Records for the task Start Marker
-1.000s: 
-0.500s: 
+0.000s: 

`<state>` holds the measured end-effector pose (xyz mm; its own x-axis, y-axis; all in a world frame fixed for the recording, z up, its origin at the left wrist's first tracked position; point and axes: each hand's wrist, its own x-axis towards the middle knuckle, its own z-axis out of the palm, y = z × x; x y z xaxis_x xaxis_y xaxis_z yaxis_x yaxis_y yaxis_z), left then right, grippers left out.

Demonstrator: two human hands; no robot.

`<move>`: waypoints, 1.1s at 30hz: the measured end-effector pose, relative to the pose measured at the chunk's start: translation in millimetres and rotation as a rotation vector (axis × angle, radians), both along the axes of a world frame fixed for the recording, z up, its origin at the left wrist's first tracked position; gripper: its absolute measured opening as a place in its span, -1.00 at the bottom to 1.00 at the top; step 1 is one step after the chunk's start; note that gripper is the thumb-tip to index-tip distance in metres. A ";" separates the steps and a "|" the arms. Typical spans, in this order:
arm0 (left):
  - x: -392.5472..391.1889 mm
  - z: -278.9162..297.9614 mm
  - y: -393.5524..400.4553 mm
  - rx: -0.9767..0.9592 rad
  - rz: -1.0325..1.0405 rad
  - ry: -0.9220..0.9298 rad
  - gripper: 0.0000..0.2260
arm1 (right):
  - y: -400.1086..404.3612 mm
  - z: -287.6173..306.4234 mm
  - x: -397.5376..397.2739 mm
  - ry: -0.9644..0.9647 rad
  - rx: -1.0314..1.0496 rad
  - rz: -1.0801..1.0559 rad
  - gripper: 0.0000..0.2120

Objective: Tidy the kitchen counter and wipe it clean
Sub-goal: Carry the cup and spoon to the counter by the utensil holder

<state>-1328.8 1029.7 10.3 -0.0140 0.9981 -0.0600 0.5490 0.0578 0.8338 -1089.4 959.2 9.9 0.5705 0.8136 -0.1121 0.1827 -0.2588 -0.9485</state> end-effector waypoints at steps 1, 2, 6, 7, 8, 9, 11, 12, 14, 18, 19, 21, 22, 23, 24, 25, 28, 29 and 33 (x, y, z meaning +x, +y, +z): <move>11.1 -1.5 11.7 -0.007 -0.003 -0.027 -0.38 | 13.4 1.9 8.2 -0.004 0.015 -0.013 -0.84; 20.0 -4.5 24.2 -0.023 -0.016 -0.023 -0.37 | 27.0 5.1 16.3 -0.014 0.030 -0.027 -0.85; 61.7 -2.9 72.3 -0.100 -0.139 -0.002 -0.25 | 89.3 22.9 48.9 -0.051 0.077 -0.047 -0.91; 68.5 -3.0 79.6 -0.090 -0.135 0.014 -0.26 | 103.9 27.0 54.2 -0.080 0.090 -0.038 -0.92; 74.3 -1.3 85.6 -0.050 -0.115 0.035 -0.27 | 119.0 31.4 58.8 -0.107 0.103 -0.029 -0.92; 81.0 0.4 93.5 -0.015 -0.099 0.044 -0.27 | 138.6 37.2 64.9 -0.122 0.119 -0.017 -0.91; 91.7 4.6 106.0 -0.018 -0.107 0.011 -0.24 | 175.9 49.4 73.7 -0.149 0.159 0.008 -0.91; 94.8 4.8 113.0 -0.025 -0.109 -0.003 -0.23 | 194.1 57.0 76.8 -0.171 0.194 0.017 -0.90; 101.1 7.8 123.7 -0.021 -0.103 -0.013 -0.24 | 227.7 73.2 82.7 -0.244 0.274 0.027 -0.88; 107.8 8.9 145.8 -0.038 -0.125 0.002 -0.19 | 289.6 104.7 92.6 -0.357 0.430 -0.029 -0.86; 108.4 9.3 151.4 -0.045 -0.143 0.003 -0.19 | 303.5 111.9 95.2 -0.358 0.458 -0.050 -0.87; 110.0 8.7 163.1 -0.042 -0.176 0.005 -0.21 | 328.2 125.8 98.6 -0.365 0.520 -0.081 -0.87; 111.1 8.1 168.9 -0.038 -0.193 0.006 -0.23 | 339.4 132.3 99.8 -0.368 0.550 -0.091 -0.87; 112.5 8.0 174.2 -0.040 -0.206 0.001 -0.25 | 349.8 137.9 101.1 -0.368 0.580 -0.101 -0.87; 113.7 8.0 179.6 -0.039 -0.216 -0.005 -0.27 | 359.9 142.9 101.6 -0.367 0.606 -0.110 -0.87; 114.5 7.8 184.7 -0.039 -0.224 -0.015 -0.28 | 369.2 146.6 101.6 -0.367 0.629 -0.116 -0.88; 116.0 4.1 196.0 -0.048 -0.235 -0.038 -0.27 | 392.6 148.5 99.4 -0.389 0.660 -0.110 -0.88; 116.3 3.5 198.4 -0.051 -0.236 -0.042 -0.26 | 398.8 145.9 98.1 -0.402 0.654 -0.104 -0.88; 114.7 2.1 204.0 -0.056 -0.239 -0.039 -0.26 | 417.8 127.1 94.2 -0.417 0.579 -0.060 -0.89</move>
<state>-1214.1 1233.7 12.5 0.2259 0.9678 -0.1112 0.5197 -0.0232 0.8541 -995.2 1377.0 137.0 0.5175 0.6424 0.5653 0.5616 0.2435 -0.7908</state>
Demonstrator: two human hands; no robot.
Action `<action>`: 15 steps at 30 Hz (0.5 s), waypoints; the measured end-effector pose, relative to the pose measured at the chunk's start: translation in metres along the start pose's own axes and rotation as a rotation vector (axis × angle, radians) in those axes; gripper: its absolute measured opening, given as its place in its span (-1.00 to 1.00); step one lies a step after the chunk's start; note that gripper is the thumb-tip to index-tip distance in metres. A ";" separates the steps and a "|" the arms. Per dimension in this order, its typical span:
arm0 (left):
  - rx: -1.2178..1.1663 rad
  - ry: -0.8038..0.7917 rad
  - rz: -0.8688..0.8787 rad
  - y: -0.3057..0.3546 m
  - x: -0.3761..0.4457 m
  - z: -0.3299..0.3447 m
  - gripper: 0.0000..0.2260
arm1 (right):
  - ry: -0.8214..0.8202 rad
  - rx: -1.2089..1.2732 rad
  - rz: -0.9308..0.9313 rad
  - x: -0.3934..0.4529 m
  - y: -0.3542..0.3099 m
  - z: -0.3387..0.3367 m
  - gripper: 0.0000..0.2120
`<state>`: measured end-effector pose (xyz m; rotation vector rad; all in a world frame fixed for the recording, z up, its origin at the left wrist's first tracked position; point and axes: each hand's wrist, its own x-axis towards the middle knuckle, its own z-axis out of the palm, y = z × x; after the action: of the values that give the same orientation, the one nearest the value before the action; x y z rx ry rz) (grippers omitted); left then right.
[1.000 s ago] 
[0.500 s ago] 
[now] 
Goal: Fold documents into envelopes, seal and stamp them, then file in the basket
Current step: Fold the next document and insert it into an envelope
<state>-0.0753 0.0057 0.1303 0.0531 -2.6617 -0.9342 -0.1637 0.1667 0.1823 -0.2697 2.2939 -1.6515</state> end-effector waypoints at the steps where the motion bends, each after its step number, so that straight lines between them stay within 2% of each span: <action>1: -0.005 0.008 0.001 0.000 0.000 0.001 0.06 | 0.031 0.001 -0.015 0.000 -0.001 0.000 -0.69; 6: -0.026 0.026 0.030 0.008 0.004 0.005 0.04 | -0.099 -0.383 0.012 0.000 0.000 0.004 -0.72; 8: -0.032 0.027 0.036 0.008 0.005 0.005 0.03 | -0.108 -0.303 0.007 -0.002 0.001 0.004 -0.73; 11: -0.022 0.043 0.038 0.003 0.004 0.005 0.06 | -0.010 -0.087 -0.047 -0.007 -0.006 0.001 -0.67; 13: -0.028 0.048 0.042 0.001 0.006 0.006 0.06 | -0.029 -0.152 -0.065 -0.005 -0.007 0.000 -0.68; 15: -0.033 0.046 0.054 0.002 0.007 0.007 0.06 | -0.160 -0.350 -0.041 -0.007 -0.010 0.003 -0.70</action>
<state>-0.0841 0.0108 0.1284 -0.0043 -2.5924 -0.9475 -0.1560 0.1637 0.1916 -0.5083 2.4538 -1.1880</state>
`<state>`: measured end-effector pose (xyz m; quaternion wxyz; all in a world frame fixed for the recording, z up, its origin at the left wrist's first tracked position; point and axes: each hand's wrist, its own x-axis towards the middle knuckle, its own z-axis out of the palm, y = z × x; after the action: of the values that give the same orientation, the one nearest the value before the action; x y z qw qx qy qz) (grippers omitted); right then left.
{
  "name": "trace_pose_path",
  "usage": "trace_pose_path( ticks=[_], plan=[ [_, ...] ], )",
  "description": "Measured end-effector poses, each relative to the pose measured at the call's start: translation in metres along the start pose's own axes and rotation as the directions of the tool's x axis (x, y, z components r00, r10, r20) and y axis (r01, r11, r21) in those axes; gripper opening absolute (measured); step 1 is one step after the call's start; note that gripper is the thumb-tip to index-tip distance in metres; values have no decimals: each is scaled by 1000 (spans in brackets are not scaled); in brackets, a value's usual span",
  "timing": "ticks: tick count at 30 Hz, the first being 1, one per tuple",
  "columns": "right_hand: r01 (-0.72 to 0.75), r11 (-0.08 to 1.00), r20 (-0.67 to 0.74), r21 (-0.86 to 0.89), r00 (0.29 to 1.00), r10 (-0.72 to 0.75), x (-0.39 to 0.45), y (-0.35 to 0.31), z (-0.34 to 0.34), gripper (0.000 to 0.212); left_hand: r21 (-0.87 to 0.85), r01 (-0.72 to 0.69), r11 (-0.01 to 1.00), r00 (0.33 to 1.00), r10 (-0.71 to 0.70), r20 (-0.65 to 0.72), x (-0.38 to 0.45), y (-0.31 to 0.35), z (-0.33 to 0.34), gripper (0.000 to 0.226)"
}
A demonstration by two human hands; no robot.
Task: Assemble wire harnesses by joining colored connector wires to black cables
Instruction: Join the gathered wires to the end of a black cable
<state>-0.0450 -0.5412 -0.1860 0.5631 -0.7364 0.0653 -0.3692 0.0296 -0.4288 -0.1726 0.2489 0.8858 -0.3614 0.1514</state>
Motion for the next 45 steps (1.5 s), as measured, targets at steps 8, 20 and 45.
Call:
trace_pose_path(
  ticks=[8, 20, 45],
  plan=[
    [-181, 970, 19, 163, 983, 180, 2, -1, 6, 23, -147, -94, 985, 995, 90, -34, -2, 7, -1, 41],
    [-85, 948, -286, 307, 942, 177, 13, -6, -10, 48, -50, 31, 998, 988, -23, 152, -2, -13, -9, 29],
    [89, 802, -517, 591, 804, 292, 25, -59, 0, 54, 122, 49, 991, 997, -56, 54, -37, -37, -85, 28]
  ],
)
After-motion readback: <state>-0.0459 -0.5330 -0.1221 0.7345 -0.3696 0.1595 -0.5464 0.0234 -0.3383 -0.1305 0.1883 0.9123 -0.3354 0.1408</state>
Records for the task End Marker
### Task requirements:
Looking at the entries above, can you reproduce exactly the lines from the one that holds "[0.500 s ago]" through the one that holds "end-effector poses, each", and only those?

### Solution for this exercise:
[0.500 s ago] 
[now] 
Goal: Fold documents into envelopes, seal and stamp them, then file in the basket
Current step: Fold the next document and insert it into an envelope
<state>-0.0753 0.0057 0.1303 0.0531 -2.6617 -0.9342 -0.1637 0.1667 0.1823 -0.2697 2.2939 -1.6515</state> end-effector waypoints at the steps where the motion bends, each after its step number, so that straight lines between them stay within 2% of each span: <action>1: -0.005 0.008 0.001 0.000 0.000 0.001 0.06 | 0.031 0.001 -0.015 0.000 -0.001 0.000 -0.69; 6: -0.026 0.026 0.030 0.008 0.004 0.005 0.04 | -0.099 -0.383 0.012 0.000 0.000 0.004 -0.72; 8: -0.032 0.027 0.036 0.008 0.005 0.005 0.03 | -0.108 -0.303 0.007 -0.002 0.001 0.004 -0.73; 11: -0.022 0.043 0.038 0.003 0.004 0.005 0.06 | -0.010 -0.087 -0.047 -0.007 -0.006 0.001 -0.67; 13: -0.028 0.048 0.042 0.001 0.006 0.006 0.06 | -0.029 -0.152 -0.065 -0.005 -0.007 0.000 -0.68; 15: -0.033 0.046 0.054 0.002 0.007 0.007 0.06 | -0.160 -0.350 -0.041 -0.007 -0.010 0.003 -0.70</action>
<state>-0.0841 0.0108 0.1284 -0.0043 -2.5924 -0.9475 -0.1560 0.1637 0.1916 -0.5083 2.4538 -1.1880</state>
`<state>`: measured end-effector pose (xyz m; quaternion wxyz; all in a world frame fixed for the recording, z up, its origin at the left wrist's first tracked position; point and axes: each hand's wrist, its own x-axis towards the middle knuckle, its own z-axis out of the palm, y = z × x; after the action: of the values that give the same orientation, the one nearest the value before the action; x y z qw qx qy qz) (grippers omitted); right then left.
{
  "name": "trace_pose_path",
  "usage": "trace_pose_path( ticks=[_], plan=[ [_, ...] ], )",
  "description": "Measured end-effector poses, each relative to the pose measured at the call's start: translation in metres along the start pose's own axes and rotation as the directions of the tool's x axis (x, y, z components r00, r10, r20) and y axis (r01, r11, r21) in those axes; gripper opening absolute (measured); step 1 is one step after the call's start; note that gripper is the thumb-tip to index-tip distance in metres; values have no decimals: each is scaled by 1000 (spans in brackets are not scaled); in brackets, a value's usual span",

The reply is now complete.